◆ **BRIEF**
From the line that contains "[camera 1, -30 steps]" to the end of the entries, write out every line exactly, including both ends, and nothing more.

◆ **SOURCE MATERIAL**
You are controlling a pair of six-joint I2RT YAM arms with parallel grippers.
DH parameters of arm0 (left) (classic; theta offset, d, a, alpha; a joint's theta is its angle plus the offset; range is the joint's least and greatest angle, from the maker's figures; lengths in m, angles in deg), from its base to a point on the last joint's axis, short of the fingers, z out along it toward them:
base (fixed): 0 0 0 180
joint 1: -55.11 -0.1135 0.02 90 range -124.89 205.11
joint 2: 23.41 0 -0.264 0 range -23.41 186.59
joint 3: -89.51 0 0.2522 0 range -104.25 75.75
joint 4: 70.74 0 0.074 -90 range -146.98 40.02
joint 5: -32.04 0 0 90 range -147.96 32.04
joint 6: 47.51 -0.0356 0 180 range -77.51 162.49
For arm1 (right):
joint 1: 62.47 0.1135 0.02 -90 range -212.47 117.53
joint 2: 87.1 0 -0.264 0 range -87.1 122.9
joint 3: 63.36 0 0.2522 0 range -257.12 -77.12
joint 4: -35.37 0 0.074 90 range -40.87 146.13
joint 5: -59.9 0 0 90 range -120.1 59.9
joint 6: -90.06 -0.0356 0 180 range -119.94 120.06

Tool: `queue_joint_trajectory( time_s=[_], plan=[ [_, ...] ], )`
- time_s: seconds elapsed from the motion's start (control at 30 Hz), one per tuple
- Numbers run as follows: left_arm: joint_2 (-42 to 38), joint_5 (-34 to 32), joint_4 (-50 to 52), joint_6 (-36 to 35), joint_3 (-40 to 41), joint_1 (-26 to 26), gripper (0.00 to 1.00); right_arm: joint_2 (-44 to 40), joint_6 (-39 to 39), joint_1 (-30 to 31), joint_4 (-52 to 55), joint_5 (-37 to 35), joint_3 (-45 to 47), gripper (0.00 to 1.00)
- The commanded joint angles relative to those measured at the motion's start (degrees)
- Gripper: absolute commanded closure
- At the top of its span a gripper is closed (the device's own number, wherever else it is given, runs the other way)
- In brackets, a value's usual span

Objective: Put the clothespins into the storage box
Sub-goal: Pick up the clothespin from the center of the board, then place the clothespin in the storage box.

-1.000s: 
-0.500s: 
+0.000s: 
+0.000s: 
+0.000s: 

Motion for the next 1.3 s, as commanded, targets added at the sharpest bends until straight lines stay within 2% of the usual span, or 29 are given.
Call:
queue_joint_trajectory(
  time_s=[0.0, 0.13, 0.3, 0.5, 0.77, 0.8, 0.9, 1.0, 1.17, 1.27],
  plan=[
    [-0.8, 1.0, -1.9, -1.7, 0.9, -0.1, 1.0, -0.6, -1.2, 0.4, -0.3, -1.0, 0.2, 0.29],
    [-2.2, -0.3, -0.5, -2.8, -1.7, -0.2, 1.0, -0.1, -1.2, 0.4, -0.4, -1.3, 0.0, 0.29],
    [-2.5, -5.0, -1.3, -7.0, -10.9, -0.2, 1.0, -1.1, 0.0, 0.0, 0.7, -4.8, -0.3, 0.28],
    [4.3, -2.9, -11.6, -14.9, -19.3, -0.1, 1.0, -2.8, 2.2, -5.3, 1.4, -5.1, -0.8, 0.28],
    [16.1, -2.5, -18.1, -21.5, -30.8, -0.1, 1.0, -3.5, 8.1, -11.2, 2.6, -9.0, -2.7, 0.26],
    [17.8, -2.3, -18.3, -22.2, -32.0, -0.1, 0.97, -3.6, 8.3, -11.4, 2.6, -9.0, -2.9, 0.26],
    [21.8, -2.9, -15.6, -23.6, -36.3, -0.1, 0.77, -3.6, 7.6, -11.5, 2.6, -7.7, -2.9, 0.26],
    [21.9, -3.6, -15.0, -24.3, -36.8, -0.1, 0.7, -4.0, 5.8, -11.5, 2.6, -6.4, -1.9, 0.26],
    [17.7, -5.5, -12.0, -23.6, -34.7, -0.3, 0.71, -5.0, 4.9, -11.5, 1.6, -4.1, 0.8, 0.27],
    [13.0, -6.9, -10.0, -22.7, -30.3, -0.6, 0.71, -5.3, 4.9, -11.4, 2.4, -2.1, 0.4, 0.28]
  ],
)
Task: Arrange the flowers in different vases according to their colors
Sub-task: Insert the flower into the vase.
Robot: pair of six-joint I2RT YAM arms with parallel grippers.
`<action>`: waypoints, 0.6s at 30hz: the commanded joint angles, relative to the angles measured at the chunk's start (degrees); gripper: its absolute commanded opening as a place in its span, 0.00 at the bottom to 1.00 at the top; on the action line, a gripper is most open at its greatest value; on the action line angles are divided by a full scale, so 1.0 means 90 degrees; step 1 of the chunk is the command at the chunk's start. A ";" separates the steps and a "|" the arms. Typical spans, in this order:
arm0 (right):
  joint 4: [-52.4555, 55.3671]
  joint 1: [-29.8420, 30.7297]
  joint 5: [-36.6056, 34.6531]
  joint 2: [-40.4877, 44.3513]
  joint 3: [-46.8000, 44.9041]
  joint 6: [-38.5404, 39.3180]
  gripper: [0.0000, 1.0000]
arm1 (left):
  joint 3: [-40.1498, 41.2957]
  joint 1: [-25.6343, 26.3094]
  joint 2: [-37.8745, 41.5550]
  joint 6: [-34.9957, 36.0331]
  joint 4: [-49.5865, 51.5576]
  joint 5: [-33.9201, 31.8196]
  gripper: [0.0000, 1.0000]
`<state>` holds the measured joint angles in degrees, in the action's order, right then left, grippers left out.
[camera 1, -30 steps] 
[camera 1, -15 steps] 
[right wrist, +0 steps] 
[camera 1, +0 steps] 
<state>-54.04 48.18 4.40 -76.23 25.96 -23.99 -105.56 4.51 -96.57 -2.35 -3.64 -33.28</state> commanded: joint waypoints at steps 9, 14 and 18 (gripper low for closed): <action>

◆ **OUTPUT OF THE EXERCISE**
[camera 1, -30 steps] 
[camera 1, -15 steps] 
[right wrist, +0 steps] 
[camera 1, +0 steps] 
<state>-54.04 48.18 4.40 -76.23 25.96 -23.99 -105.56 4.51 -96.57 -2.35 -3.64 -33.28</state> commanded: joint waypoints at steps 9, 14 and 18 (gripper low for closed): <action>

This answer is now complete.